Ultrapotent Topical Corticosteroid Treatment of Childhood Genital Lichen Sclerosus

Abstract
LICHEN SCLEROSUS is a chronic skin disorder of unknown cause that most commonly occurs in adult women. However, 10% to 15% of cases arise during childhood,1 and almost always affect the genital area. Only 6% of pediatric patients with lichen sclerosus have extragenital involvement.2 The disease occurs much more frequently in girls than in boys, with a reported female-male ratio as high as 10:1.2-4 The associated symptoms, particularly pruritus, pain, dysuria, and constipation with pain on defecation, may be chronic and are often disruptive.
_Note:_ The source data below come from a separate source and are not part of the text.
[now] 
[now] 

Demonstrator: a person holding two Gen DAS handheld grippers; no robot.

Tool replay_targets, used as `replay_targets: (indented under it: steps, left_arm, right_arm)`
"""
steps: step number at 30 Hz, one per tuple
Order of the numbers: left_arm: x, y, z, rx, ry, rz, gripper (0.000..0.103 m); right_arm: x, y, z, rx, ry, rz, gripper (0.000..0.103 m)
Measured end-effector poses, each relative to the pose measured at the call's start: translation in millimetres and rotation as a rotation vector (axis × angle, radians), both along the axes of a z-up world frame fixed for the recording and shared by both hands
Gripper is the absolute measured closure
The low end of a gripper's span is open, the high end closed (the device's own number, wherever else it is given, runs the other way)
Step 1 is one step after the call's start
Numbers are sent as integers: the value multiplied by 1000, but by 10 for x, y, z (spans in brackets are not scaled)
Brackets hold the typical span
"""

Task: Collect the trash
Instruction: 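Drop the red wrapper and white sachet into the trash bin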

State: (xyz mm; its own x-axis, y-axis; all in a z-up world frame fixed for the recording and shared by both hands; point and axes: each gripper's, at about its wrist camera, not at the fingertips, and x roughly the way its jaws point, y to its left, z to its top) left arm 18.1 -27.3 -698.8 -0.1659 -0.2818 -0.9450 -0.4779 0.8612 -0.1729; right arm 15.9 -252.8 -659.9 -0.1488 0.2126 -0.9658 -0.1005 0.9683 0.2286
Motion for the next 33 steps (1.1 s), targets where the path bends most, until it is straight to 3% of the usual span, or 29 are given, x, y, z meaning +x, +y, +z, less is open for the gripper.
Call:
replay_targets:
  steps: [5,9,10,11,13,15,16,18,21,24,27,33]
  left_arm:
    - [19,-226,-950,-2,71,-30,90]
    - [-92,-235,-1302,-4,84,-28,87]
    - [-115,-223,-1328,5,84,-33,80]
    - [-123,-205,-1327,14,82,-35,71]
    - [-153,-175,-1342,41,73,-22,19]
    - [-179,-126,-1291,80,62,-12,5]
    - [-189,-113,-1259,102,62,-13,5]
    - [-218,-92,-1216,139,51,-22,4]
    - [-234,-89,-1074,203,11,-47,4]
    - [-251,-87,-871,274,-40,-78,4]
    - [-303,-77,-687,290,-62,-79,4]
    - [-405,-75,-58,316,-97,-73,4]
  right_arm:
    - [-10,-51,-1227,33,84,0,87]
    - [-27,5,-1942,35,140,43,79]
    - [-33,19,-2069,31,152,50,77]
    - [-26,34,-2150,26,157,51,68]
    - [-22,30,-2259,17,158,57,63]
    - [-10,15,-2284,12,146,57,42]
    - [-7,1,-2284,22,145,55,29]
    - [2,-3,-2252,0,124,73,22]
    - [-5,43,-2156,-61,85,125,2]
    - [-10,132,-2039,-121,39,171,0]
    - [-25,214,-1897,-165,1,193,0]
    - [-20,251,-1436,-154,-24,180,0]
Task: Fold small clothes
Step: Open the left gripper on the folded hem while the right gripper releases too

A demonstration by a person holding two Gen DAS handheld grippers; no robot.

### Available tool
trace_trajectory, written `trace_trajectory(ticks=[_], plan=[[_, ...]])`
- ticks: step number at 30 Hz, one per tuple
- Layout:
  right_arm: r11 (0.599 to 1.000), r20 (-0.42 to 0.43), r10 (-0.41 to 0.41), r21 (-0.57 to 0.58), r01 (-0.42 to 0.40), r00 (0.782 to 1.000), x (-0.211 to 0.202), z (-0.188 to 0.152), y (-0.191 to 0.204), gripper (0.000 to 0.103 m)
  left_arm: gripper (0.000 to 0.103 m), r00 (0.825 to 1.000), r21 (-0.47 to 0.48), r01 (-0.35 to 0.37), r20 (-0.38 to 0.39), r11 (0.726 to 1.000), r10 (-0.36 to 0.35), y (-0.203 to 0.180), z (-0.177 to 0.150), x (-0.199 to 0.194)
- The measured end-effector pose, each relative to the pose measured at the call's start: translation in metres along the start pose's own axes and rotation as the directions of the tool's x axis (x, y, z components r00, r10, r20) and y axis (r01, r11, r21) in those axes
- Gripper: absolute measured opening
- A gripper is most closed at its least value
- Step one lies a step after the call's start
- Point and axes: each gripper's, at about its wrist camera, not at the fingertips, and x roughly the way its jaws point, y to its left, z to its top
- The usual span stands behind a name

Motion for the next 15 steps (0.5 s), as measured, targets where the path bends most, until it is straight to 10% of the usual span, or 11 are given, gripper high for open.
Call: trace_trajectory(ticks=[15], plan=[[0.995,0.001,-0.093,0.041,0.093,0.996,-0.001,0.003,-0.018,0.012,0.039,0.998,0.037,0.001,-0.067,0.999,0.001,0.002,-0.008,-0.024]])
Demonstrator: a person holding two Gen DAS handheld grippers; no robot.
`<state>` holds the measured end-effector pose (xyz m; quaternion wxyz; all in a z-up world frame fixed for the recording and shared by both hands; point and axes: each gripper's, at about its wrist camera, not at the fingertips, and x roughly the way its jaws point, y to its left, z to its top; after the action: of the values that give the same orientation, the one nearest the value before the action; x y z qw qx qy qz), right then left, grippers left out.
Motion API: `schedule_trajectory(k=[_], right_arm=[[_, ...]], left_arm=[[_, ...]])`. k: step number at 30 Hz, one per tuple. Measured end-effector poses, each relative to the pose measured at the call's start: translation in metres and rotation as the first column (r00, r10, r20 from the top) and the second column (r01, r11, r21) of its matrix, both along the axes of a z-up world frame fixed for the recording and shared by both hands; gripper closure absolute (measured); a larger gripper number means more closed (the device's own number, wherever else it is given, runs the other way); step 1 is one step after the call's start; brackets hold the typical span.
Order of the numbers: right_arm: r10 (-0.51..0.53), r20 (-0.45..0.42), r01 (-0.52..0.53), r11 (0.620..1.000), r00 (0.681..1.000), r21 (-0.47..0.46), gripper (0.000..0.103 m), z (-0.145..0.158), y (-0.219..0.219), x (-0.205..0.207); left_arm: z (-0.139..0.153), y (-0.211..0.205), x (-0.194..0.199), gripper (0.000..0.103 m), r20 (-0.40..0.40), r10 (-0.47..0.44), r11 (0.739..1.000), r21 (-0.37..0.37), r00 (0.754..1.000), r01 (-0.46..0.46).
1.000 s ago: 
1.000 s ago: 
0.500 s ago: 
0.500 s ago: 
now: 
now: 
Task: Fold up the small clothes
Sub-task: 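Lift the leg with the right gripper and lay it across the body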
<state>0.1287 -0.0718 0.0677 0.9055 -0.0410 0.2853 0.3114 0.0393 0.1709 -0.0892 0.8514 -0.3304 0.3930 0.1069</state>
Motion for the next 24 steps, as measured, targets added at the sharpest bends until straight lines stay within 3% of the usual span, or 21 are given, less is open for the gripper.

Because of the location of lesions, discomfort, and signs of localized purpura with bleeding and discoloration, lichen sclerosus in children may be misdiagnosed as child abuse or as a genital infection. The course in children is variable, with some experiencing spontaneous remission, while others show persistence of signs and symptoms in adulthood. However, most reports suggest that affected patients improve significantly at puberty. Earlier studies2,5 noted remission of the lichen sclerosus in 80% of patients by puberty. Others6,7 have described persistent evidence of the disorder (pallor, atrophy, or loss of tissue) in 89% to 97% of patients, but resolution of symptoms in most patients.